Richard Burton wrote in his diaries he was told the film "was meant to be a sweet film about a small boy’s adoration for a great veteran footballer but" then Romy Schneider "raped Mr Harris and by means of the bedroom literally fucked the film up into a love story between herself and Mr Harris, the footballer."

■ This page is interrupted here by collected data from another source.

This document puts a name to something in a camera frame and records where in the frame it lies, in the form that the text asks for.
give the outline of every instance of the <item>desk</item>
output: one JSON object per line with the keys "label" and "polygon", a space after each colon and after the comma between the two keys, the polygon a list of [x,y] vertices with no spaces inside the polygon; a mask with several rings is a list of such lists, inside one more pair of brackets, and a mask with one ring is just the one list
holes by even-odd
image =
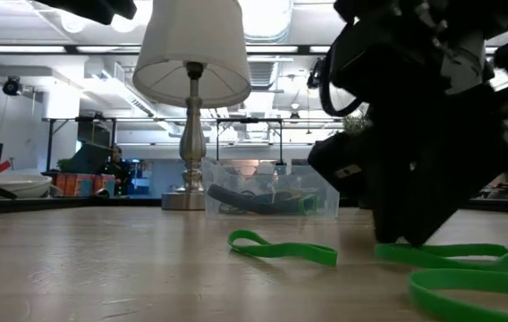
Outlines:
{"label": "desk", "polygon": [[[340,251],[336,268],[229,251],[251,229],[271,242]],[[464,210],[431,243],[508,246],[508,214]],[[409,302],[411,267],[373,258],[371,215],[337,220],[209,220],[160,208],[0,215],[0,321],[432,321]],[[508,295],[455,292],[507,309]]]}

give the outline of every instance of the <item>green elastic band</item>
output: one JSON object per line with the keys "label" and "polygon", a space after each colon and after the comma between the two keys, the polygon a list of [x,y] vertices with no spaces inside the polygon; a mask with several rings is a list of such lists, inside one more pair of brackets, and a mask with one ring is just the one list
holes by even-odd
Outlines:
{"label": "green elastic band", "polygon": [[[246,239],[259,243],[253,246],[236,245],[234,242]],[[257,233],[248,230],[237,230],[228,236],[228,244],[233,250],[243,254],[261,258],[280,258],[293,256],[334,267],[337,263],[337,251],[329,247],[300,242],[271,244]]]}
{"label": "green elastic band", "polygon": [[470,269],[429,269],[409,276],[413,301],[444,321],[508,322],[508,313],[453,300],[434,290],[455,289],[508,294],[508,273]]}
{"label": "green elastic band", "polygon": [[[461,256],[491,256],[494,261],[469,262],[453,259]],[[447,246],[421,246],[380,244],[376,257],[424,268],[477,269],[508,272],[508,249],[494,244],[467,244]]]}

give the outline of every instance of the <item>silver lamp stand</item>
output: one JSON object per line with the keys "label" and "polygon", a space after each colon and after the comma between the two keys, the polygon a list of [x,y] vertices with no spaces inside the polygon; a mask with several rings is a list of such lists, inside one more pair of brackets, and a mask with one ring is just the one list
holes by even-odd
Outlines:
{"label": "silver lamp stand", "polygon": [[199,97],[199,79],[204,72],[204,65],[187,62],[185,66],[190,78],[190,96],[186,98],[187,122],[179,147],[179,154],[186,166],[186,170],[182,172],[184,186],[177,191],[163,193],[164,210],[204,210],[200,165],[202,158],[207,154],[207,143],[200,124],[202,99]]}

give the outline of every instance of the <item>white lampshade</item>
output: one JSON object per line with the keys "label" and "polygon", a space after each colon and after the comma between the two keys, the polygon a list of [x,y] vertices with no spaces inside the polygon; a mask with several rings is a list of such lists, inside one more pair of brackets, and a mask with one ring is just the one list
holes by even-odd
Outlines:
{"label": "white lampshade", "polygon": [[242,12],[237,0],[155,0],[132,81],[160,103],[186,106],[184,62],[206,65],[204,108],[233,106],[251,92]]}

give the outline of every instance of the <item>clear plastic bin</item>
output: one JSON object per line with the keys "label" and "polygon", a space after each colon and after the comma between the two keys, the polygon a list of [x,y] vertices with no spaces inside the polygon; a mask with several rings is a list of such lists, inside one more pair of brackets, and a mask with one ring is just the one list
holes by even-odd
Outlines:
{"label": "clear plastic bin", "polygon": [[208,216],[337,217],[339,192],[309,165],[203,163]]}

Steven Berkoff was invited to work on a documentary about the making of the movie. He called the film "a ghastly shlock piece of sentimental junk conceived by quite a talented writer."

==Soundtrack==
The soundtrack of the film composed and produced by Johnny Harris includes a short version of "The Loner", a song co-written by Maurice Gibb and Lulu's brother Billy Lawrie. Johnny Harris was MD for Lulu at the time this song was composed and recorded in 1969. It was released on a Pye Records single in 1972 performed by The Bloomfields when the film was finally released in Great Britain. The soundtrack also includes 3 tracks by Heads Hands & Feet.
==Reception==
The film was to have had its world premiere on Friday, November 6th, 1970, at the Savoy cinema in Harris' hometown of Limerick. Some big names attended the premiere, including Roger Moore and Honor Blackman. But just as the show was about to start, a phone call was received saying that a bomb had been planted in the cinema and the building was hurriedly evacuated. No bomb was found but Richard Harris was understandably very angry about the incident. Screened at the 1971 Berlin Film Festival, Rex Reed who was a judge called it "an appalling piece of self indulgent garbage."

The film was not released in the US until 1972 where it was screened under the title The Hero.